What you will do: Output the full listing below, keeping each line exact.

(Beginning of Stored data)

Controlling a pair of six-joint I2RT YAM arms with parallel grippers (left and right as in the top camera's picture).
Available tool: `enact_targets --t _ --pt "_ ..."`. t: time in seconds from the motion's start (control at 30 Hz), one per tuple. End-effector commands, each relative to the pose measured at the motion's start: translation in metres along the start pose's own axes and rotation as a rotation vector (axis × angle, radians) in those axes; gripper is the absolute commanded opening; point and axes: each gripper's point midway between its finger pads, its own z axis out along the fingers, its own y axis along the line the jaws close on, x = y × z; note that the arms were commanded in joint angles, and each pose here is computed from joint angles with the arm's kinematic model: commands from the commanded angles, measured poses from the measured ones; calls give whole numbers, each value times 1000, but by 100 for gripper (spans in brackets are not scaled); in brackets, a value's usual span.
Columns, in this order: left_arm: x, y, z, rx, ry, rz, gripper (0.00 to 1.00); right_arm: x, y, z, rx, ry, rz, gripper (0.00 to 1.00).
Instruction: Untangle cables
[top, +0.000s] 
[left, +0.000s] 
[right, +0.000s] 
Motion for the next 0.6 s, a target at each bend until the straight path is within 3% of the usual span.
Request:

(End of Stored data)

Task output:
Controlling a pair of six-joint I2RT YAM arms with parallel grippers (left and right as in the top camera's picture).
Available tool: `enact_targets --t _ --pt "_ ..."`. t: time in seconds from the motion's start (control at 30 Hz), one per tuple. End-effector commands, each relative to the pose measured at the motion's start: translation in metres along the start pose's own axes and rotation as a rotation vector (axis × angle, radians) in those axes; gripper is the absolute commanded opening; point and axes: each gripper's point midway between its finger pads, its own z axis out along the fingers, its own y axis along the line the jaws close on, x = y × z; note that the arms were commanded in joint angles, and each pose here is computed from joint angles with the arm's kinematic model: commands from the commanded angles, measured poses from the measured ones; calls give whole numbers, each value times 1000, but by 100 for gripper (spans in brackets are not scaled); in brackets, a value's usual span.
Columns, in this order: left_arm: x, y, z, rx, ry, rz, gripper (0.00 to 1.00); right_arm: x, y, z, rx, ry, rz, gripper (0.00 to 1.00).
Instruction: Untangle cables
[top, +0.000s] 
[left, +0.000s] 
[right, +0.000s] 
Motion for the next 0.6 s, a target at each bend until the straight path is within 3% of the usual span.
Request:

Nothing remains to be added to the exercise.